As a first-year medical student at Newcastle, I was tasked with presenting an ethical issue in Medicine.
The politics of IVF funding has impacted friends and family of mine but is also a debate about the equity and equality of state-funded treatment. And a debate on the almost incommensurably sensitive subject of creating life itself.
In Newcastle, we are fortunate to have a local specialist fertility centre based at the Centre for Life. As part of my research, I reached out to fertility consultant Dr Matt Prior who kindly agreed to be interviewed.
IVF, as Dr Prior pointed out, is not just for heterosexual couples trying to get pregnant; patients vary from lesbian couples using donated sperm and gay couples with a surrogate, to solo parents and those wanting to preserve their fertility (such as patients going through gender transition or those undergoing chemotherapy). IVF reflects our changing society — a move away from the heterosexual nuclear family as the sole site of child rearing.
This essay discusses two main themes: the disparity of funding availability across the country (the so-called ‘post-code lottery’) and the sometimes bizarre restrictions on what funding is available.
The ‘Post-Code Lottery’
Before I started researching, I was aware that the funding for IVF is varied across the country, but I had no idea of the true extent of the disparity. For instance, in Manchester (where the first IVF baby was born in 1978) patients under 40 can receive the NICE recommended three rounds of treatment on the NHS, giving patients a 45-53% success rate overall. In places like Essex, however, patients will receive nothing. And Essex is not an exceptional case: only 1.9% of Clinical Commissioning Groups (the regional bodies that commission services in their area, known as ‘CCGs’) follow NICE guidelines.
These vast differences in funding across the country are termed the ‘post-code lottery’ — a lottery which leaves some patients having to fork out £5,000 for a single cycle of IVF while others can access it for free through the NHS in CCGs that follow NICE guidelines.
But as a friend put to me recently: can we really call this a ‘lottery’? After all, the whole point of a lottery is that we don’t know who the winners and losers are prior to the numbers’ being announced. This isn’t the case with NHS funding; we know who the winners and losers are already. It’s not so much a lottery as a stich-up.

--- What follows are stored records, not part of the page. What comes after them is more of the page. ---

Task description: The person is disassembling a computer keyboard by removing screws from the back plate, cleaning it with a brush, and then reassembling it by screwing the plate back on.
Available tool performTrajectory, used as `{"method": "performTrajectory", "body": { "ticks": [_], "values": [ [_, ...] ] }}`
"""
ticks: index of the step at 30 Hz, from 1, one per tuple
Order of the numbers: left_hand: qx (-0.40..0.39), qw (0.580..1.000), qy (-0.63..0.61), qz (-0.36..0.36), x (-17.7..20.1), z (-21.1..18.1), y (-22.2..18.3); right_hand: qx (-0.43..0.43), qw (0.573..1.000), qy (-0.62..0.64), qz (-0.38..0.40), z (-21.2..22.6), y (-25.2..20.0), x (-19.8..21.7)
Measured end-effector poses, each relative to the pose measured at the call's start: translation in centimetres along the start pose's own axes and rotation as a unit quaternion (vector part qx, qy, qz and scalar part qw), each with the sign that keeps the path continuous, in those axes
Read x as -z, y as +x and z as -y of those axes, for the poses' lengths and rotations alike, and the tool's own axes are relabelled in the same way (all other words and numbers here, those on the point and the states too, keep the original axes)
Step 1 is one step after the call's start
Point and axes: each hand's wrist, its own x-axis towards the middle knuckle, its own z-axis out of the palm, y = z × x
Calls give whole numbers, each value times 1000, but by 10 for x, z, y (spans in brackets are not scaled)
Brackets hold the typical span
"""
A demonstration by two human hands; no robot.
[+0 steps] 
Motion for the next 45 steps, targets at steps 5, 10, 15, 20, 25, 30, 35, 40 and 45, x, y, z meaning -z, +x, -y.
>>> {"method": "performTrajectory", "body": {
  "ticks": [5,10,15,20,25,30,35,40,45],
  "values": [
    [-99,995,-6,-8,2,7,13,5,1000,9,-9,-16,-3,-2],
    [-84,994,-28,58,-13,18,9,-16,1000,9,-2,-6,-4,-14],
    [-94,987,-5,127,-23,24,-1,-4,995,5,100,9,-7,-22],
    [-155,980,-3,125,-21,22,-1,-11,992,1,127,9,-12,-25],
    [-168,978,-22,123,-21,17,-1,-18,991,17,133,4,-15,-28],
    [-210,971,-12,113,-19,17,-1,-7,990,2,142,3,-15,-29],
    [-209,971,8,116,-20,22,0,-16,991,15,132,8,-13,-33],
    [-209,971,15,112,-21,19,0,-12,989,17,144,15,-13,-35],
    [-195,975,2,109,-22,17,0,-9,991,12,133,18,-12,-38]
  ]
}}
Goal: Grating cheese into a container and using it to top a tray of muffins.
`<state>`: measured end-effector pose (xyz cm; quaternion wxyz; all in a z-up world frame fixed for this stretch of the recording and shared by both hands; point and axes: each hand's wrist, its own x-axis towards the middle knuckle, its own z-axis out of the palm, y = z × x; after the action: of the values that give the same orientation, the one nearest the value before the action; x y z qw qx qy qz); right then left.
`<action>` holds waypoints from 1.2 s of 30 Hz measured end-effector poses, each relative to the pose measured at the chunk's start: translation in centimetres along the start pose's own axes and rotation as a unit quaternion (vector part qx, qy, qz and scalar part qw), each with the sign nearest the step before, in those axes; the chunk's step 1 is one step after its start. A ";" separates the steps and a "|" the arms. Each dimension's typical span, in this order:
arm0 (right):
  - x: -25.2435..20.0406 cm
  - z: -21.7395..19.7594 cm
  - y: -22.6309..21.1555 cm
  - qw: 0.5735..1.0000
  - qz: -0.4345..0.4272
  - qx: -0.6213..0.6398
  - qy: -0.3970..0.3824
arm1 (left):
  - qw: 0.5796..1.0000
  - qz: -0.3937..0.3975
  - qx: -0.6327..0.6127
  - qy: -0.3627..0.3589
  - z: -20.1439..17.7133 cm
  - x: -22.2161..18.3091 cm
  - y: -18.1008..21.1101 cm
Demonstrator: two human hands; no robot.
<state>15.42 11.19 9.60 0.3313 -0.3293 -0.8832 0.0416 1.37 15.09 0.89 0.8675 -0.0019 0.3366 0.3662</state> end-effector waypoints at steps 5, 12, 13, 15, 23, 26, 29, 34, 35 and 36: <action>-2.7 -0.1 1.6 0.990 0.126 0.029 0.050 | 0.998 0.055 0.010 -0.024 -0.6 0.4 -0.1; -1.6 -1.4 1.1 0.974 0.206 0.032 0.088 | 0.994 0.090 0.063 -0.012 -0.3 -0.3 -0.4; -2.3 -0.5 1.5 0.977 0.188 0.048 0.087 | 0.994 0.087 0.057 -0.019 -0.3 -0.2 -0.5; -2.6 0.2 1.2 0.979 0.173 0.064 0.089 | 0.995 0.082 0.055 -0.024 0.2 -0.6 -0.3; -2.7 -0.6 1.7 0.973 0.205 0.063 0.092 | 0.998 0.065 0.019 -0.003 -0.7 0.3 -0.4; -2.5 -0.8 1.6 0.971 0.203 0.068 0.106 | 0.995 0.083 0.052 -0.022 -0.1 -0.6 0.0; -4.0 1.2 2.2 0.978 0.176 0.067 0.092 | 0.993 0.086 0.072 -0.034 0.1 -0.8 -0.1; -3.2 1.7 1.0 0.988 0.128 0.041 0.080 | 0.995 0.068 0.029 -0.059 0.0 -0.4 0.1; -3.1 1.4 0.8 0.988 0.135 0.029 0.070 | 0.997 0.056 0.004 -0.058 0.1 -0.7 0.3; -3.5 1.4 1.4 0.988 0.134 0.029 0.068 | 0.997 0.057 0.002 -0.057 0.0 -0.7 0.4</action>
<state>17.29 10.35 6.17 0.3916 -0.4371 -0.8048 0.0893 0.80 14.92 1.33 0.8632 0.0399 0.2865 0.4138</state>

I asked Dr Prior what has led to such regional variation. The answer is a mixed picture that goes back to (at least) 2010 and changes related to the Conservatives’ Social Care Act which introduced more market mechanisms to the NHS and less central regulation.
But there’s another important possible explanation for the variation: IVF isn’t considered enough of a priority and is more easily cast aside compared to other treatments. After all, the IVF patient isn’t critically unwell, and infertility is not going to shorten your life. And there also aren’t unborn IVF babies out there asking to be created. Despite infertility being a recognised disease, one may be able to see why IVF may be easily dismissed by commissioners.
Further Funding Restrictions
The postcode is not the only source of unfairness IVF patients must overcome; I was also shocked by some of the other funding criteria.
Otherwise eligible patients are often excluded if they or their partner has children from previous relationships. This is a cruel twist for patients who, already burdened by fertility issues, discover they are barred from funding because the person they fell in love with happens to already have children.
A patient’s BMI is a further criterion of restriction that may seem intuitive on the surface and yet is possibly a further source of unfairness. For instance, no CCG is willing to offer IVF to those with a BMI over 30 due to the increased risks of developing complications during pregnancy and birth.
But how risky is pregnancy at this BMI? As Dr Prior pointed out, NICE don’t recommend that those without fertility problems who also have a BMI over 30 permanently use contraception. And it is not just the case that patients can easily lose weight to receive IVF; for those with polycystic ovarian syndrome (a common cause of infertility), weight gain is a core associated symptom. Should these patients be denied the possibility of parenthood?
In researching this topic, I have been left wondering whether the purpose of such restrictions is to provide some justification, even if arbitrary, for denying worthy candidates treatment.
IVF is becoming more successful and safer, but it is being funded less and less, and often based on harsh, perhaps even non-sensical, criteria.
After my presentation, I asked a fellow medical student to share their thoughts on what they’d learnt. They reported an important change in the way they thought of funding in the NHS — something they had assumed to be far more equitable and without such extensive local control over funding decisions. My guess is that most medical students will become increasing aware of such harsh realities as they progress through their career.
Preparing for this presentation reaffirmed my view that fertility is an exciting speciality with much promise for patients both now and in the future. But, on a less optimistic note, I’m glad to have had my eyes opened early about the true extent of funding discrimination within the NHS.